Airline BASED_IN Country
Series MODEL Model
Aircraft SERIES Series
Aircraft OWNED_BY Airline
Which airlines own the most active Boeing 747s? How many do they own? In which countries are these airlines based?
Query
MATCH (a:Airline)-[:BASED_IN]->(c:Country),
(craft:Aircraft)-[:OWNED_BY]->(a),
(craft)-[:SERIES]->(:Series)-[:MODEL]->(m:Model)

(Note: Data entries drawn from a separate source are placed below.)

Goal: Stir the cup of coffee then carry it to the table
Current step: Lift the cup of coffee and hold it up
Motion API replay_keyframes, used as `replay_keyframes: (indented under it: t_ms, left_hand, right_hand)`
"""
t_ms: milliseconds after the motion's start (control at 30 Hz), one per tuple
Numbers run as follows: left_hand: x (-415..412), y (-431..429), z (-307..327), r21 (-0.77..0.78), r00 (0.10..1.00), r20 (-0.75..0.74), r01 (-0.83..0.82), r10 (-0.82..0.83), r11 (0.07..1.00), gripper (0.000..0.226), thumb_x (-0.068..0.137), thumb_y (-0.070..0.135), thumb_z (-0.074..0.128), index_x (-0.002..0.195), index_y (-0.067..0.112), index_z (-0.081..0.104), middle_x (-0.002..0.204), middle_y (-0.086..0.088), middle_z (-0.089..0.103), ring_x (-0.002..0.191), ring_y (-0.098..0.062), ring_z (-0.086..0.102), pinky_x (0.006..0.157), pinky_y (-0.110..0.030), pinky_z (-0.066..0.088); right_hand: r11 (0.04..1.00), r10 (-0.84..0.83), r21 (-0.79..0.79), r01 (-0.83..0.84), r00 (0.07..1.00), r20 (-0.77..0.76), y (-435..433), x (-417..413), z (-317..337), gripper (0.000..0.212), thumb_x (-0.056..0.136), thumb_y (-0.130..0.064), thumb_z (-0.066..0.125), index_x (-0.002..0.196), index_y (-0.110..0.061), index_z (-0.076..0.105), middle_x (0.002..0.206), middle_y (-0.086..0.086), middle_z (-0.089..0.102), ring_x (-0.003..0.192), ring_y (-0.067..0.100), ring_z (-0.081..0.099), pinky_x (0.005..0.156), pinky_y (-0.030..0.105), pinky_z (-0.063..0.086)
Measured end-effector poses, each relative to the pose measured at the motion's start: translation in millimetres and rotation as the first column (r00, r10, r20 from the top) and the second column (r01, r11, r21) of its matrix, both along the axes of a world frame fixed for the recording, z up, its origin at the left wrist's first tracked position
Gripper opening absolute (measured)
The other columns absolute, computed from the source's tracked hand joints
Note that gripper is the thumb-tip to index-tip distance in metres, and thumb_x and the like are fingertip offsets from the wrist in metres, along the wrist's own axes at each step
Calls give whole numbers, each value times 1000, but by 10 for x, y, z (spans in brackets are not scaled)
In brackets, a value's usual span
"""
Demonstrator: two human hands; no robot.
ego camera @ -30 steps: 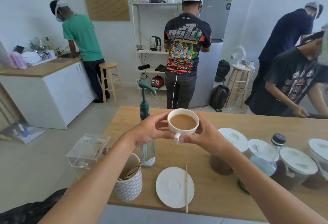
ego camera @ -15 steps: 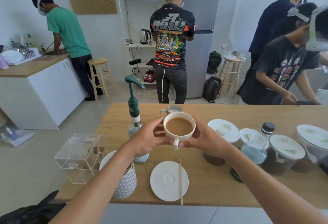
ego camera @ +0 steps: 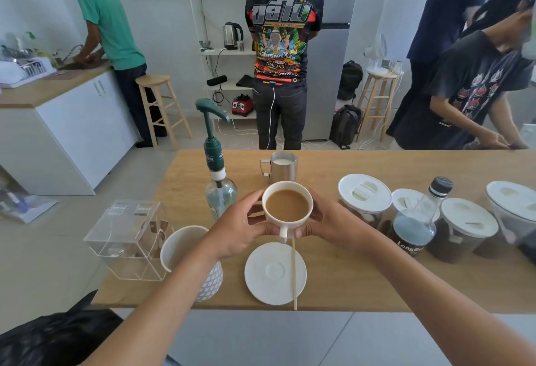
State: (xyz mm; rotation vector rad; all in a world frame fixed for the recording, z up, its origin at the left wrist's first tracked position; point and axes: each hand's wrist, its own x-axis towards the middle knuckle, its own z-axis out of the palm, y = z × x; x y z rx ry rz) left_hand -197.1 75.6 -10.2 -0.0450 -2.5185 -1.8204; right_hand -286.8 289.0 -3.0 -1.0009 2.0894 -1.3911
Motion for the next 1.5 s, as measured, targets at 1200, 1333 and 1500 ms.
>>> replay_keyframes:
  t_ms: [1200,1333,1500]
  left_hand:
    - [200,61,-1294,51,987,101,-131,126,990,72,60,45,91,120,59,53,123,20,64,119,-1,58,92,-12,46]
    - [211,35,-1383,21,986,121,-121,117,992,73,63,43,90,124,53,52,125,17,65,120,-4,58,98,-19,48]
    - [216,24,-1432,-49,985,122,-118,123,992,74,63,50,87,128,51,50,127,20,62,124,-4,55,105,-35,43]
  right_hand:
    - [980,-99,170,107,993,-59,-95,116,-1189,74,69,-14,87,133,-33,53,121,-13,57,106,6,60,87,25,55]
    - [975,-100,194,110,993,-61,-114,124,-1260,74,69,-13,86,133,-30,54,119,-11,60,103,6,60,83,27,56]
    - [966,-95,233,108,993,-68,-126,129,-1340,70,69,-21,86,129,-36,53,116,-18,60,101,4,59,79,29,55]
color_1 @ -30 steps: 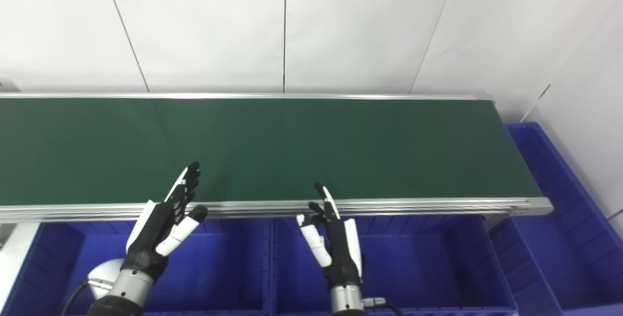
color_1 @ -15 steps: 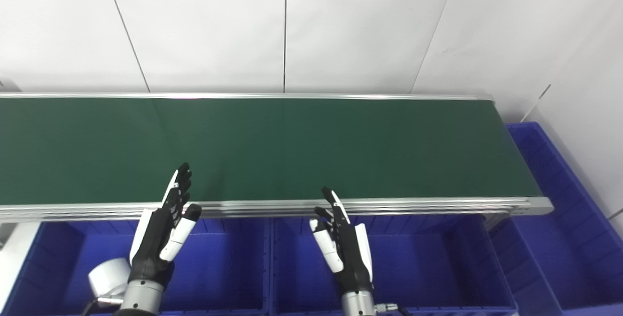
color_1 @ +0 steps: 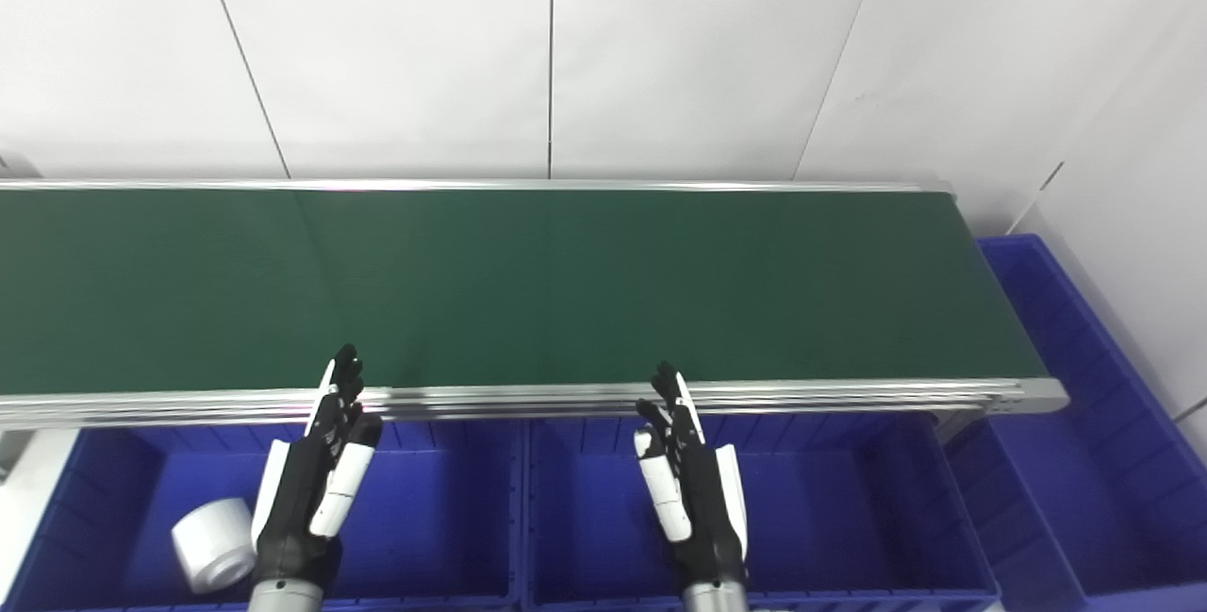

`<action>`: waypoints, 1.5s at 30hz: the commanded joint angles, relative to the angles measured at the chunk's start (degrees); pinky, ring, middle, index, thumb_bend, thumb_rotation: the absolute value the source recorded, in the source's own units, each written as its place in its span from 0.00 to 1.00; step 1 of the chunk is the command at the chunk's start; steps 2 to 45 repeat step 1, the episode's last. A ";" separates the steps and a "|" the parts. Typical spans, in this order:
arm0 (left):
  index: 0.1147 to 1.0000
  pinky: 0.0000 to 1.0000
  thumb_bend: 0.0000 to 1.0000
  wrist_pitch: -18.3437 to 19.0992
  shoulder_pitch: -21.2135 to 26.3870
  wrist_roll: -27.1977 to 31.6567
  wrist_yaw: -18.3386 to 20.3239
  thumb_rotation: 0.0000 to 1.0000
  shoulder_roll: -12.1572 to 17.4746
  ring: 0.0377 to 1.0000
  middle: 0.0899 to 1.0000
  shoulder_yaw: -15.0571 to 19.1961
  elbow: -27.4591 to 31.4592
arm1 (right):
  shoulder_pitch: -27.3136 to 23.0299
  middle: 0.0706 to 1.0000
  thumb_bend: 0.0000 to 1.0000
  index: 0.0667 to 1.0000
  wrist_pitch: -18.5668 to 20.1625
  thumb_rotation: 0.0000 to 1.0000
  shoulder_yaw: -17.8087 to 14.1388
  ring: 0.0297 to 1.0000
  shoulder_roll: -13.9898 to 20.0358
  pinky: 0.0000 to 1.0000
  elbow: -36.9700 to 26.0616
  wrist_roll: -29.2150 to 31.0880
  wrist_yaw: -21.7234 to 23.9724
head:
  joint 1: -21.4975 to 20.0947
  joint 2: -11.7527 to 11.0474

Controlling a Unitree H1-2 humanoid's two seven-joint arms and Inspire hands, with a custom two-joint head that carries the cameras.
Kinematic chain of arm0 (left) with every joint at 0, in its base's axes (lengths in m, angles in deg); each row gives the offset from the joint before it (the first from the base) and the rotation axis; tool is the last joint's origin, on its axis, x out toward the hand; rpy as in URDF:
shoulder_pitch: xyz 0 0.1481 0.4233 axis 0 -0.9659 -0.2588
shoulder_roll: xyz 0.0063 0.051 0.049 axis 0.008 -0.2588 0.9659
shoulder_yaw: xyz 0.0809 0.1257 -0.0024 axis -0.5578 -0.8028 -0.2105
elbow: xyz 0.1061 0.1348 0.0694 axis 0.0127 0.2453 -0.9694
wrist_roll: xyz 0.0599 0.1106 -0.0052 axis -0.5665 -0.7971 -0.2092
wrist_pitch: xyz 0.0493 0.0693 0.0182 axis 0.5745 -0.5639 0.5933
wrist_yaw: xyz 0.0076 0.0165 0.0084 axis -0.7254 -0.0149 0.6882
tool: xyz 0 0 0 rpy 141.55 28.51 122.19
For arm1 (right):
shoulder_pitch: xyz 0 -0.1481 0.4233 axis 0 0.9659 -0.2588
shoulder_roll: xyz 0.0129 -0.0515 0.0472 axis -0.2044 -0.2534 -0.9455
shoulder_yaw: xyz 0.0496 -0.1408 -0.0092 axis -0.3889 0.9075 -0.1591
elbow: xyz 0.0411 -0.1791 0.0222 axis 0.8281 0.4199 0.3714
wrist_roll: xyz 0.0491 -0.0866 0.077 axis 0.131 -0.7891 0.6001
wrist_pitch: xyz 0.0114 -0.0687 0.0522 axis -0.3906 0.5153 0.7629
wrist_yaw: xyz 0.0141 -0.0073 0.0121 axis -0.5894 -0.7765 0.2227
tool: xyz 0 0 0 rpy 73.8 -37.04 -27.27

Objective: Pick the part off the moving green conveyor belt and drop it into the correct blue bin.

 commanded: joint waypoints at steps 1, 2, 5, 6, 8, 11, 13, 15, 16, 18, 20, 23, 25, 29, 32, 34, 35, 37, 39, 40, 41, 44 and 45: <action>1.00 1.00 0.55 -0.17 0.41 0.13 -0.53 0.87 -1.08 1.00 1.00 -0.41 1.85 | -0.77 0.95 0.86 0.97 -1.18 1.00 0.06 0.88 -0.39 0.85 -1.50 -0.53 -0.14 | 0.15 0.24; 1.00 1.00 0.55 -0.17 0.41 0.13 -0.53 0.87 -1.08 1.00 1.00 -0.41 1.85 | -0.77 0.95 0.86 0.97 -1.18 1.00 0.06 0.88 -0.39 0.85 -1.50 -0.53 -0.14 | 0.15 0.24; 1.00 1.00 0.55 -0.17 0.41 0.13 -0.53 0.87 -1.08 1.00 1.00 -0.41 1.85 | -0.77 0.95 0.86 0.97 -1.18 1.00 0.06 0.88 -0.39 0.85 -1.50 -0.53 -0.14 | 0.15 0.24; 1.00 1.00 0.55 -0.17 0.41 0.13 -0.53 0.87 -1.08 1.00 1.00 -0.41 1.85 | -0.77 0.95 0.86 0.97 -1.18 1.00 0.06 0.88 -0.39 0.85 -1.50 -0.53 -0.14 | 0.15 0.24; 1.00 1.00 0.55 -0.17 0.41 0.13 -0.53 0.87 -1.08 1.00 1.00 -0.41 1.85 | -0.77 0.95 0.86 0.97 -1.18 1.00 0.06 0.88 -0.39 0.85 -1.50 -0.53 -0.14 | 0.15 0.24; 1.00 1.00 0.55 -0.17 0.41 0.13 -0.53 0.87 -1.08 1.00 1.00 -0.41 1.85 | -0.77 0.95 0.86 0.97 -1.18 1.00 0.06 0.88 -0.39 0.85 -1.50 -0.53 -0.14 | 0.15 0.24; 1.00 1.00 0.55 -0.17 0.41 0.13 -0.53 0.87 -1.08 1.00 1.00 -0.41 1.85 | -0.77 0.95 0.86 0.97 -1.18 1.00 0.06 0.88 -0.39 0.85 -1.50 -0.53 -0.14 | 0.15 0.24; 1.00 1.00 0.55 -0.17 0.41 0.13 -0.53 0.87 -1.08 1.00 1.00 -0.41 1.85 | -0.77 0.95 0.86 0.97 -1.18 1.00 0.06 0.88 -0.39 0.85 -1.50 -0.53 -0.14 | 0.15 0.24; 1.00 1.00 0.55 -0.17 0.41 0.13 -0.53 0.87 -1.08 1.00 1.00 -0.41 1.85 | -0.77 0.95 0.86 0.97 -1.18 1.00 0.06 0.88 -0.39 0.85 -1.50 -0.53 -0.14 | 0.15 0.24; 1.00 1.00 0.55 -0.17 0.41 0.13 -0.53 0.87 -1.08 1.00 1.00 -0.41 1.85 | -0.77 0.95 0.86 0.97 -1.18 1.00 0.06 0.88 -0.39 0.85 -1.50 -0.53 -0.14 | 0.15 0.24; 1.00 1.00 0.55 -0.17 0.41 0.13 -0.53 0.87 -1.08 1.00 1.00 -0.41 1.85 | -0.77 0.95 0.86 0.97 -1.18 1.00 0.06 0.88 -0.39 0.85 -1.50 -0.53 -0.14 | 0.15 0.24; 1.00 1.00 0.55 -0.17 0.41 0.13 -0.53 0.87 -1.08 1.00 1.00 -0.41 1.85 | -0.77 0.95 0.86 0.97 -1.18 1.00 0.06 0.88 -0.39 0.85 -1.50 -0.53 -0.14 | 0.15 0.24; 1.00 1.00 0.55 -0.17 0.41 0.13 -0.53 0.87 -1.08 1.00 1.00 -0.41 1.85 | -0.77 0.95 0.86 0.97 -1.18 1.00 0.06 0.88 -0.39 0.85 -1.50 -0.53 -0.14 | 0.15 0.24; 1.00 1.00 0.55 -0.17 0.41 0.13 -0.53 0.87 -1.08 1.00 1.00 -0.41 1.85 | -0.77 0.95 0.86 0.97 -1.18 1.00 0.06 0.88 -0.39 0.85 -1.50 -0.53 -0.14 | 0.15 0.24; 1.00 1.00 0.55 -0.17 0.41 0.13 -0.53 0.87 -1.08 1.00 1.00 -0.41 1.85 | -0.77 0.95 0.86 0.97 -1.18 1.00 0.06 0.88 -0.39 0.85 -1.50 -0.53 -0.14 | 0.15 0.24; 1.00 1.00 0.55 -0.17 0.41 0.13 -0.53 0.87 -1.08 1.00 1.00 -0.41 1.85 | -0.77 0.95 0.86 0.97 -1.18 1.00 0.06 0.88 -0.39 0.85 -1.50 -0.53 -0.14 | 0.15 0.24; 1.00 1.00 0.55 -0.17 0.41 0.13 -0.53 0.87 -1.08 1.00 1.00 -0.41 1.85 | -0.77 0.95 0.86 0.97 -1.18 1.00 0.06 0.88 -0.39 0.85 -1.50 -0.53 -0.14 | 0.15 0.24; 1.00 1.00 0.55 -0.17 0.41 0.13 -0.53 0.87 -1.08 1.00 1.00 -0.41 1.85 | -0.77 0.95 0.86 0.97 -1.18 1.00 0.06 0.88 -0.39 0.85 -1.50 -0.53 -0.14 | 0.15 0.24; 1.00 1.00 0.55 -0.17 0.41 0.13 -0.53 0.87 -1.08 1.00 1.00 -0.41 1.85 | -0.77 0.95 0.86 0.97 -1.18 1.00 0.06 0.88 -0.39 0.85 -1.50 -0.53 -0.14 | 0.15 0.24; 1.00 1.00 0.55 -0.17 0.41 0.13 -0.53 0.87 -1.08 1.00 1.00 -0.41 1.85 | -0.77 0.95 0.86 0.97 -1.18 1.00 0.06 0.88 -0.39 0.85 -1.50 -0.53 -0.14 | 0.15 0.24; 1.00 1.00 0.55 -0.17 0.41 0.13 -0.53 0.87 -1.08 1.00 1.00 -0.41 1.85 | -0.77 0.95 0.86 0.97 -1.18 1.00 0.06 0.88 -0.39 0.85 -1.50 -0.53 -0.14 | 0.15 0.24; 1.00 1.00 0.55 -0.17 0.41 0.13 -0.53 0.87 -1.08 1.00 1.00 -0.41 1.85 | -0.77 0.95 0.86 0.97 -1.18 1.00 0.06 0.88 -0.39 0.85 -1.50 -0.53 -0.14 | 0.15 0.24; 1.00 1.00 0.55 -0.17 0.41 0.13 -0.53 0.87 -1.08 1.00 1.00 -0.41 1.85 | -0.77 0.95 0.86 0.97 -1.18 1.00 0.06 0.88 -0.39 0.85 -1.50 -0.53 -0.14 | 0.15 0.24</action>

WHERE craft.status = 'Active' AND m.name = 'Boeing 747'
WITH a, COUNT(m) AS count, c
ORDER BY count DESC
RETURN a.name AS Airline, c.name AS Country, count AS `Number of Boeing 747 Owned`
LIMIT 10
Result
Airline | Country | Number of Boeing 747 Owned |
---|---|---|
British Airways | United Kingdom | 48 |
Korean Air | South Korea | 36 |
Cathay Pacific | Hong-Kong | 33 |
Lufthansa | Germany | 32 |
China Airlines | Taiwan | 31 |
KLM | Netherlands | 26 |
United Airlines | USA | 24 |
Atlas Air | USA | 22 |
Transaero Airlines | Russia | 20 |
Cargolux | Luxembourg | 19 |
Which Embraer models have the most series of planes? What are they?
Query
MATCH (s:Series)-[:MODEL]->(m:Model)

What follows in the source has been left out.